»Da bohrt einer dicke Bretter, das dicke Brett Leben und das andere dicke Brett Sprache.« Andreas Altmann »Weltherz« erzählt die Geschichte von Markus Steiner, der sich mit 37 Jahren auf die Suche nach Wirklichkeit und echter Verbindung in einer Gesellschaft, die zunehmend künstlich und leer wird, von der Natur entkoppelt. Er kündigte seinen Job als Marketingmanager in einem Online-Start-up, verließ die paradiesische Monotonie des einsamen Großstädters und ging auf Weltreise - langsam und ohne festen Wohnsitz. Er lief zum Mount Everest, durchquerte den australischen Kontinent mit dem Zug, fuhr per Anhalter in Japan, litt an indischem Fieber, meditierte in einem Kloster in Thailand, fand in Israel das Glück im Zufall und in Indonesien einen Guru. Seine Storys sind intensiv und poetisch, abenteuerlich und verlockend. Durch seine Sprache werden Begegnungen lebendig und die Welt ein farbiger Ort, den man braucht, um Frieden zu finden, um frei zu sein.

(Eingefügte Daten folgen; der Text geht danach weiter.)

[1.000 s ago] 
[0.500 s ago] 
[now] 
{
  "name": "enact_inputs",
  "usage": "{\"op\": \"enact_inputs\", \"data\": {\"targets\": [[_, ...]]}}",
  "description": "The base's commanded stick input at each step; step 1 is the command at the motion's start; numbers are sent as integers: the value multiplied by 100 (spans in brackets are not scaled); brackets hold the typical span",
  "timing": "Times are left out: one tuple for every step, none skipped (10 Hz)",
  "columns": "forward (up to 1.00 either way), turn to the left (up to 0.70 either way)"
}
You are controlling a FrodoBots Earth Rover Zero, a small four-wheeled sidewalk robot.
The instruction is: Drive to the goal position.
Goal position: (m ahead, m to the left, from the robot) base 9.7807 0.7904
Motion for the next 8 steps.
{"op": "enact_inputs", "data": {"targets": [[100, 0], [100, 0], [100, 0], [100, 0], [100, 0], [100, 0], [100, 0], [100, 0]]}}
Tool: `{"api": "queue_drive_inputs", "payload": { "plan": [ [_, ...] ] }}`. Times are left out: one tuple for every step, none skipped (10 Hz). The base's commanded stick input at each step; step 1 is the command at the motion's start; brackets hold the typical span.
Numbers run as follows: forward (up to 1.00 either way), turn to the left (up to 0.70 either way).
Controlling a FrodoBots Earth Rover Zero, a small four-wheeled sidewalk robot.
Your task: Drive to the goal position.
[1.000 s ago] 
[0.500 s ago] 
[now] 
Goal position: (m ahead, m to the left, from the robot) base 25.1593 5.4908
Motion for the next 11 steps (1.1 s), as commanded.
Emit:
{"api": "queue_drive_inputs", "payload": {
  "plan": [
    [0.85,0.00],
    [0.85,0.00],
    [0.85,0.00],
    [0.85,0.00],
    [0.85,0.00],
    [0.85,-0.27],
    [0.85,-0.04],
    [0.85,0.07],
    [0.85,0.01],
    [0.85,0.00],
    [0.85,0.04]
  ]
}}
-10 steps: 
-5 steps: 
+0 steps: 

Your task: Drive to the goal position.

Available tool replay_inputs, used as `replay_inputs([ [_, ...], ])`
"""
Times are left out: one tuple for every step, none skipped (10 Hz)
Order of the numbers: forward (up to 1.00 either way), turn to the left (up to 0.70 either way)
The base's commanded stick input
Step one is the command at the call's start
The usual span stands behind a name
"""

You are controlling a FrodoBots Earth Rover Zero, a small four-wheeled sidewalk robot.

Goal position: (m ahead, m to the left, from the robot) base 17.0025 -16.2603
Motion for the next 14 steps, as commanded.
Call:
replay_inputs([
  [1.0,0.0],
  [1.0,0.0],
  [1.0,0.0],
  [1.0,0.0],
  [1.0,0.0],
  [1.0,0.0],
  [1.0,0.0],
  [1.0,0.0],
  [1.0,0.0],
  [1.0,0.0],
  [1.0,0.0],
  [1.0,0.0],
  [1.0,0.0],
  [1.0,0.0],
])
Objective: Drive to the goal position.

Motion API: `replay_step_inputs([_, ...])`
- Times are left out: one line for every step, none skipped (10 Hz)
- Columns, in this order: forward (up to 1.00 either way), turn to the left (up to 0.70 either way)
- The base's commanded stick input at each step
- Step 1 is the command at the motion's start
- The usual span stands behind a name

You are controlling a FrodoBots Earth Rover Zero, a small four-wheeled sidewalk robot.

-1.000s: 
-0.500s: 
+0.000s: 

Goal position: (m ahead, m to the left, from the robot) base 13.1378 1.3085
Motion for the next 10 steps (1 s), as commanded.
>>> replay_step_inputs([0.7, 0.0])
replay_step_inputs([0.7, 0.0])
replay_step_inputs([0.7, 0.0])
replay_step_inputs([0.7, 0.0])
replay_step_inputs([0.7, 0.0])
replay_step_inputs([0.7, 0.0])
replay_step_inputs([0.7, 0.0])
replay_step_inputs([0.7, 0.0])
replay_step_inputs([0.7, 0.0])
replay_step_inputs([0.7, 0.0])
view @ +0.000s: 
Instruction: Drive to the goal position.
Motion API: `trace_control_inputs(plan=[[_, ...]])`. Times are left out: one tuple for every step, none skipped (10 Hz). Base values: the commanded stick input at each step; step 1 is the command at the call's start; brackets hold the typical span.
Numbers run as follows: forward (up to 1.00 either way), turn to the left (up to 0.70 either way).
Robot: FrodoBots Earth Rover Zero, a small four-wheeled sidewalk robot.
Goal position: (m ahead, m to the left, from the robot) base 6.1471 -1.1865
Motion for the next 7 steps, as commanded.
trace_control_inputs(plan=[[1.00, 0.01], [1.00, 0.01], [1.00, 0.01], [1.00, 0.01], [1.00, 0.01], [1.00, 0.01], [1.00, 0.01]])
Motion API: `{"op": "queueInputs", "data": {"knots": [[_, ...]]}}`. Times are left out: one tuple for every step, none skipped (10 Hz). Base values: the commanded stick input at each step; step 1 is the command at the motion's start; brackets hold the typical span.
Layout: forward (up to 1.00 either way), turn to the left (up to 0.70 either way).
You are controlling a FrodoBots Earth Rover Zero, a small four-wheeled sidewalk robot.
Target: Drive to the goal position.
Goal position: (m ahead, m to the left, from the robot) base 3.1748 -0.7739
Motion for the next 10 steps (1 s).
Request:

Schreiben ist eine Kunst, Markus Steiner versteht diese unfassbar gut. Ich hatte eine Art Reise-Journal erwartet, aber es ist viel mehr als das - philosophisch wird über Freiheit, Meditation und das Reisen berichtet. Selten das mir ein Schreibstil im Deutschen so gefallen hat.

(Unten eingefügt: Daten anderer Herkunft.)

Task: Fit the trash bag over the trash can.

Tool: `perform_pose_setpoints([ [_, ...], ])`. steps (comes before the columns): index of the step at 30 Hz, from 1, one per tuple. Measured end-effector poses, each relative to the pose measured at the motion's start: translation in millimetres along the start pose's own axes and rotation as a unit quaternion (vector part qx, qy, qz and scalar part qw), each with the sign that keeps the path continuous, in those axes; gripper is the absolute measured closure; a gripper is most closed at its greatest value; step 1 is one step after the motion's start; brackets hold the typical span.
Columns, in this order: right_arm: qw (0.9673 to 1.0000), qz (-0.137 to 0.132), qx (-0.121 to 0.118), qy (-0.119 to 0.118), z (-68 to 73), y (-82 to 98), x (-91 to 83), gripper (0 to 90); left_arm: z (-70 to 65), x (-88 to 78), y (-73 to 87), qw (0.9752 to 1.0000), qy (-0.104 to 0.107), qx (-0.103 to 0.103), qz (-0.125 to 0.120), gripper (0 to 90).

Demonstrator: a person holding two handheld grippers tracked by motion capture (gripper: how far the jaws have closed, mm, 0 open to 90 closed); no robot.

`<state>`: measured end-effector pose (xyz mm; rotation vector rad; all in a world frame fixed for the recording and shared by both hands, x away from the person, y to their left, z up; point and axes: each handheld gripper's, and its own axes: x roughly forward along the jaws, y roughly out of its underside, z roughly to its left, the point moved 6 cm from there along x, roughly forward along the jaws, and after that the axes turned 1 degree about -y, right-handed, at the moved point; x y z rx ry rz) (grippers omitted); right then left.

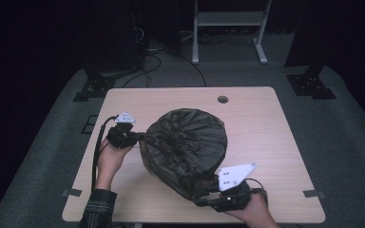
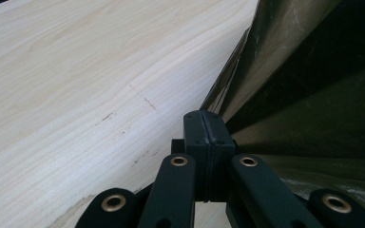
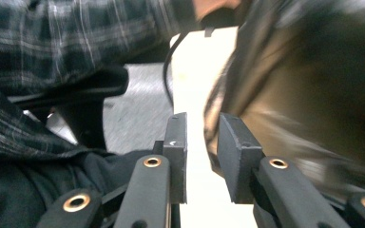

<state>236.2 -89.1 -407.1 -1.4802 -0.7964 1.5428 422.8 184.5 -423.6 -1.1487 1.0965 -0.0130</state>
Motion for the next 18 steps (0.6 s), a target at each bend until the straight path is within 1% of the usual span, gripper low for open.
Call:
perform_pose_setpoints([
  [1,0.9999,-0.010,-0.001,0.010,-0.4,-2.5,-12.5,73.0,0.2,-0.2,-0.5,1.0000,0.000,-0.001,-0.001,89.9],
  [3,0.9992,-0.024,-0.003,0.033,-3.2,-5.4,-30.7,70.9,0.8,-1.0,-1.3,1.0000,-0.001,0.000,0.000,89.9],
  [4,0.9984,-0.031,-0.003,0.048,-6.7,-6.4,-41.0,69.5,0.8,-1.6,-1.5,1.0000,-0.001,-0.001,0.001,89.9],
  [5,0.9971,-0.035,-0.002,0.068,-12.3,-6.6,-51.0,66.8,0.6,-1.8,-1.7,1.0000,0.000,-0.001,0.001,89.9],
  [7,0.9932,-0.043,0.009,0.108,-27.2,-4.9,-67.9,60.7,0.1,-2.0,-2.1,1.0000,0.000,0.001,0.001,89.9],
  [8,0.9911,-0.049,0.017,0.123,-35.2,-3.6,-74.9,56.8,-0.2,-2.1,-2.3,1.0000,0.001,0.002,0.001,89.9],
  [10,0.9866,-0.049,0.046,0.148,-52.8,0.3,-84.1,47.5,-0.4,-2.2,-2.9,1.0000,0.001,0.001,-0.001,89.9],
  [11,0.9852,-0.055,0.052,0.154,-59.6,1.6,-86.8,47.0,-0.5,-2.4,-3.2,1.0000,0.002,0.002,0.000,89.9],
  [12,0.9847,-0.061,0.060,0.152,-64.1,2.2,-87.9,44.4,-0.9,-2.4,-3.6,1.0000,0.003,0.002,0.000,89.9],
  [13,0.9842,-0.067,0.070,0.148,-67.3,2.1,-88.0,42.5,-1.2,-2.5,-3.9,1.0000,0.003,0.002,0.000,89.9],
  [15,0.9845,-0.076,0.085,0.133,-70.0,1.1,-85.7,40.0,-2.2,-2.8,-4.4,1.0000,0.005,0.005,0.000,89.8],
  [16,0.9844,-0.076,0.090,0.130,-70.2,0.2,-82.4,38.6,-3.1,-2.8,-4.8,1.0000,0.005,0.006,-0.001,89.9],
  [18,0.9841,-0.068,0.092,0.135,-71.2,0.3,-77.0,39.6,-4.9,-3.0,-5.7,0.9999,0.009,0.007,-0.003,89.8],
])
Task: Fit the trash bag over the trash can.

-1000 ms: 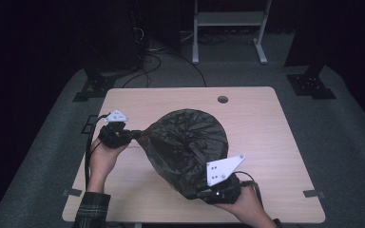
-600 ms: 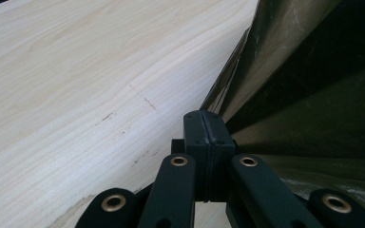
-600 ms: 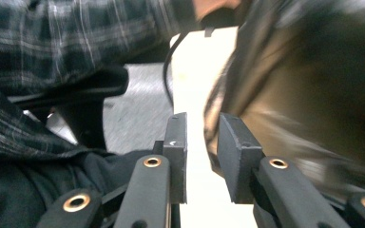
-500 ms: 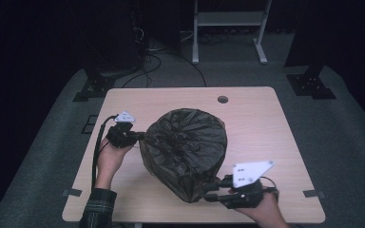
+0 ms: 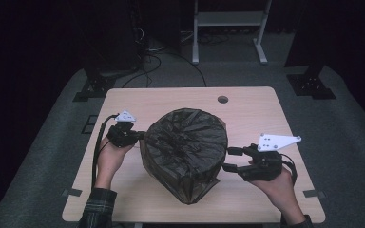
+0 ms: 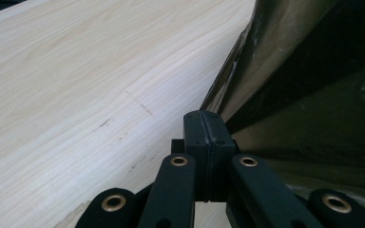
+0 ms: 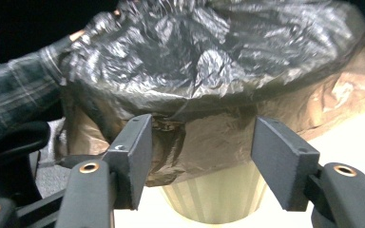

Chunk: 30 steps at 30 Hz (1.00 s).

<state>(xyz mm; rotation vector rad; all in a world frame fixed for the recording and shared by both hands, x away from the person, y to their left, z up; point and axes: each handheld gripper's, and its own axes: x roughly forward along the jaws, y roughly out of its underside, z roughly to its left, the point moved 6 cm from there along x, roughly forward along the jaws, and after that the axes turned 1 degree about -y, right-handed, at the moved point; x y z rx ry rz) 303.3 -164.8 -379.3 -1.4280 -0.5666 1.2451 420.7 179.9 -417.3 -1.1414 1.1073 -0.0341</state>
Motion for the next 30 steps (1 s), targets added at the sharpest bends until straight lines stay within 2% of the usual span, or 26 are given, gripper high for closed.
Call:
perform_pose_setpoints([
  [2,1.0000,0.007,-0.002,0.006,-0.8,1.1,4.0,40.7,-1.2,-0.1,-0.6,1.0000,0.001,0.001,-0.002,89.8],
  [5,0.9999,0.001,-0.008,0.008,-1.1,0.2,5.8,48.6,-1.8,-0.7,-1.0,1.0000,0.002,0.002,-0.002,89.8],
  [7,0.9999,-0.006,-0.012,0.003,-0.1,-1.6,5.6,57.2,-1.4,-0.9,-1.1,1.0000,0.003,0.001,-0.004,89.9],
  [8,0.9998,-0.007,-0.018,0.008,0.1,-2.1,5.6,60.8,-1.3,-1.0,-1.0,1.0000,0.003,0.001,-0.004,89.9],
  [9,0.9998,-0.006,-0.019,0.007,0.4,-2.3,5.8,70.3,-1.2,-1.1,-1.1,1.0000,0.003,0.001,-0.004,89.9],
  [10,0.9997,-0.009,-0.022,-0.002,1.7,-2.4,5.5,75.7,-1.3,-0.9,-1.2,1.0000,0.003,0.002,-0.004,89.8],
  [12,0.9994,-0.010,-0.034,-0.002,3.4,-2.2,5.7,88.7,-1.6,-0.8,-1.1,1.0000,0.004,0.003,-0.003,89.8],
  [16,0.9991,-0.006,-0.042,0.000,4.0,-0.5,7.3,90.0,-1.1,0.4,-0.8,1.0000,0.002,0.003,-0.002,89.8],
  [20,0.9991,0.012,-0.037,0.015,-4.3,8.1,9.6,90.0,-0.2,5.2,0.9,1.0000,0.001,0.002,0.004,89.9],
  [25,0.9978,0.048,-0.016,0.043,-24.2,30.0,14.0,90.0,3.4,18.8,10.0,0.9997,-0.006,-0.002,0.024,89.9],
  [30,0.9958,0.072,0.009,0.057,-41.1,52.0,16.3,90.0,4.8,34.0,20.9,0.9991,-0.002,-0.010,0.042,89.9],
])
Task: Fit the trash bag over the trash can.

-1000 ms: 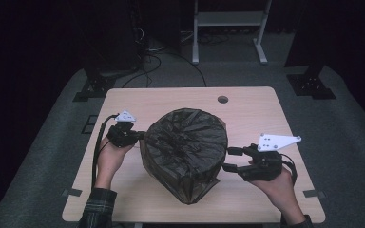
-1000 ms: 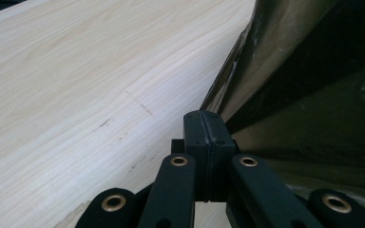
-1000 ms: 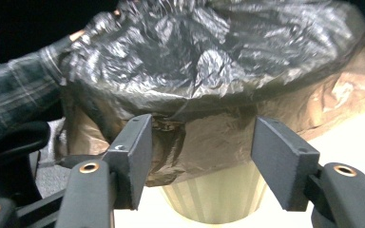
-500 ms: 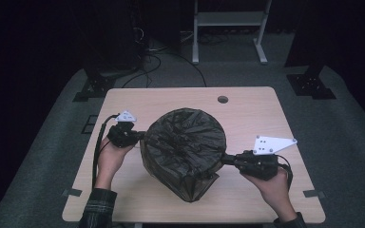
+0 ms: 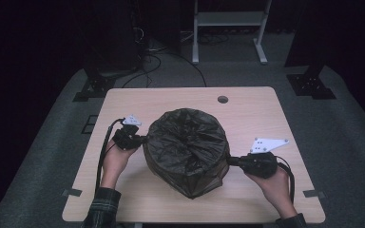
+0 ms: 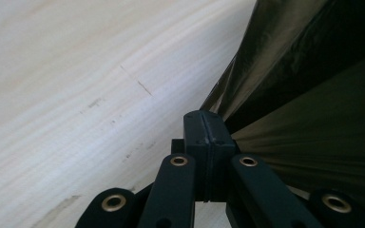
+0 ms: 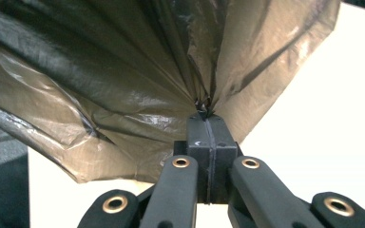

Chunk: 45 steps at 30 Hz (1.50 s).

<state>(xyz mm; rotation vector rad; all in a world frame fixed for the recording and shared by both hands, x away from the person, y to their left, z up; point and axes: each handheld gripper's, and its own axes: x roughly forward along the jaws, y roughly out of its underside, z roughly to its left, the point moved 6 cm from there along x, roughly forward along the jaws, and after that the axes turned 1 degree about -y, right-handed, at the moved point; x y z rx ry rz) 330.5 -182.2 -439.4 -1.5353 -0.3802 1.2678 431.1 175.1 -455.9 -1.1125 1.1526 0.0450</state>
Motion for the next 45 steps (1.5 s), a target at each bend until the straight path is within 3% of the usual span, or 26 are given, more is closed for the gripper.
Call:
perform_pose_setpoints([
  [5,0.9994,0.030,0.020,0.003,-9.3,19.9,7.5,90.0,1.3,10.5,8.5,0.9998,-0.003,-0.002,0.018,89.9],
  [8,0.9993,0.030,0.021,0.007,-11.4,23.8,7.9,90.0,1.4,8.5,7.3,1.0000,0.001,-0.003,0.005,87.8],
  [10,0.9996,0.016,0.019,0.010,-12.1,20.5,4.2,74.7,1.2,0.1,2.6,0.9997,0.011,-0.007,-0.019,83.1],
  [17,0.9992,-0.022,0.011,0.031,-12.5,-1.9,-21.7,41.3,5.2,-38.0,-1.3,0.9979,-0.005,-0.010,-0.064,51.8],
  [22,0.9984,-0.046,0.002,0.034,-11.6,-20.5,-44.0,25.2,1.5,-55.2,16.9,0.9976,-0.003,0.014,-0.068,28.5],
  [25,0.9982,-0.051,-0.007,0.031,-7.2,-32.1,-52.9,15.1,-3.2,-60.1,31.3,0.9975,0.009,0.024,-0.066,15.9],
  [30,0.9979,-0.049,-0.039,0.020,6.1,-54.0,-56.8,10.4,-18.4,-63.6,51.5,0.9967,0.009,0.055,-0.058,0.0],
  [37,0.9971,-0.040,-0.064,0.001,21.8,-89.1,-47.7,10.1,-38.8,-56.2,78.7,0.9961,0.026,0.075,-0.039,0.0],
  [40,0.9972,-0.029,-0.068,-0.007,26.0,-102.8,-39.8,9.7,-46.7,-50.8,88.4,0.9954,0.014,0.088,-0.034,0.0],
  [45,0.9962,-0.021,-0.085,-0.008,31.0,-124.5,-21.3,9.9,-58.9,-41.0,101.1,0.9945,0.013,0.101,-0.025,0.0],
])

Sowohl der Inhalt der Erzählungen als auch die Vermittlung desselben durch eine sehr präzise und originelle Sprache haben mich zu 100 % abgeholt. Der Autor hat eine unglaubliche Beobachtungsgabe und außerdem die Fähigkeit, das Gesehene und Erlebte inklusive Gefühle in Worte zu verpacken. Sehr schön, sehr bewegend!